The Fifth Circuit’s three-judge panel condemned the book removals on the grounds they were too biased.

“Government actors may not remove books from a public library with the intent to deprive patrons of access to ideas with which they disagree,” reads the June 2024 opinion. 

The 17 books removed from Llano County Library System shelves, as well as its online system, range in content from children’s books about farting to transgender biographies and America’s racial history.

The eight books that were ordered back to library shelves by the Fifth Circuit’s first ruling are:

  • “Caste: The Origins of Our Discontents” by Isabel Wilkerson
  • “They Called Themselves the K.K.K: The Birth of an American Terrorist Group” by Susan Campbell Bartoletti
  • “Spinning” by Tillie Walden
  • “Being Jazz: My Life as a (Transgender) Teen” by Jazz Jennings
  • “Shine” by Lauren Myracle
  • “Under the Moon: A Catwoman Tale” by Lauren Myracle
  • “Gabi, a Girl in Pieces” by Isabel Quintero
  • “Freakboy” by Kristin Elizabeth Clark

The nine other removed books not included in that decision are:

  • “In the Night Kitchen” by Maurice Sendak
  • “It’s Perfectly Normal: Changing Bodies, Growing Up, Sex, and Sexual Health” by Robie Harris
  • “My Butt is So Noisy!” by Dawn McMillan
  • “I Broke my Butt!” by Dawn McMillan
  • “I Need a New Butt!” by Dawn McMillan
  • “Larry the Farting Leprechaun” By Jane Bexley
  • “Gary the Goose and His Gas on the Loose” by Jane Bexley
  • “Freddie the Farting Snowman” by Jane Bexley
  • “Harvey the Heart Had Too Many Farts” by Jane Bexley

dakota@thepicayune.com

2 thoughts on “Appeals court reversal puts book decision back in Llano County’s hands

  1. Odd, estimates are that there have been, to date, more than 150,000,000 titles published.
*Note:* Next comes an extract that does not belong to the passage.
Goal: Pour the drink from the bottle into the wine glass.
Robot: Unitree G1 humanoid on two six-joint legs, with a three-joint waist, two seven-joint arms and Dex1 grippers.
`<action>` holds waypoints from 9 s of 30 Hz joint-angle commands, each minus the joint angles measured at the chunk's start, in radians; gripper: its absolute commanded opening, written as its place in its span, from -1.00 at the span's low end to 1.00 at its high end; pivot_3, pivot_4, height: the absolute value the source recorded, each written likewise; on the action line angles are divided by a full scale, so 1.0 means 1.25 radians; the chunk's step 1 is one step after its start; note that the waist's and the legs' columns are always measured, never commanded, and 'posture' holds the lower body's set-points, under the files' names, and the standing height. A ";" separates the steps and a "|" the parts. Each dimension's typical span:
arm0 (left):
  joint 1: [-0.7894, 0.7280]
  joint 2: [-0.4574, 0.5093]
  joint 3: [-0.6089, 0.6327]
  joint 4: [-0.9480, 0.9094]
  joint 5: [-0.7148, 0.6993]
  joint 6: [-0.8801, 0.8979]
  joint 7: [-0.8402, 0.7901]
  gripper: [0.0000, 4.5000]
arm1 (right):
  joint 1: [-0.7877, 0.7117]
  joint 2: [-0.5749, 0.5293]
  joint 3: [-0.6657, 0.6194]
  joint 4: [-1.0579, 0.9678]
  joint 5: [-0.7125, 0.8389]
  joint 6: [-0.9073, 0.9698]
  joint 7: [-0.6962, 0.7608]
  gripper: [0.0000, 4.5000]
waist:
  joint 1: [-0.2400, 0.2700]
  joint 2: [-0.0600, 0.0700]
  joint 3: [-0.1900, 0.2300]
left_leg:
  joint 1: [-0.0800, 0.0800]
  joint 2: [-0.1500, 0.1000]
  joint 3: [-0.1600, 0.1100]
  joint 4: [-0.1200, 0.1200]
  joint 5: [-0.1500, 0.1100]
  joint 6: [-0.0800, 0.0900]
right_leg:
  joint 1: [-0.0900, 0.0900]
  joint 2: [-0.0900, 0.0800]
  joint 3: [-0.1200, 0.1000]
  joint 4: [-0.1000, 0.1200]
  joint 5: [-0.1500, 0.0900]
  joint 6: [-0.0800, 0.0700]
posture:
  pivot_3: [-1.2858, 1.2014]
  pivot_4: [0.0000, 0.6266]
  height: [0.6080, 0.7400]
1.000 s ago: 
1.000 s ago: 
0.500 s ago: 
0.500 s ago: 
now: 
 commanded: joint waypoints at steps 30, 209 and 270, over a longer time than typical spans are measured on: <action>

County libraries can house but a few thousand at a time. So then, are my First Amendment rights impacted because I can’t go to my county library and take home the other 149,085,000 or so titles? Or, is it just the ones that a particular group want’s to force onto the children’s shelf that should enjoy First Amendment protection?

  2. Hopefully the money-making lawsuit will come to a stand still soon and logic will prevail.
    A public library should have a duty to limit books based on appropriateness (children go there) and quality since they are publicly funded.
    Censorship and banned are incorrectly used here. These books are still available just not in the public library.
    I fully support using criteria guidelines for book selection in a public library. It’s probably hungry lawyers that stirred up this drawn out drama (good word for it).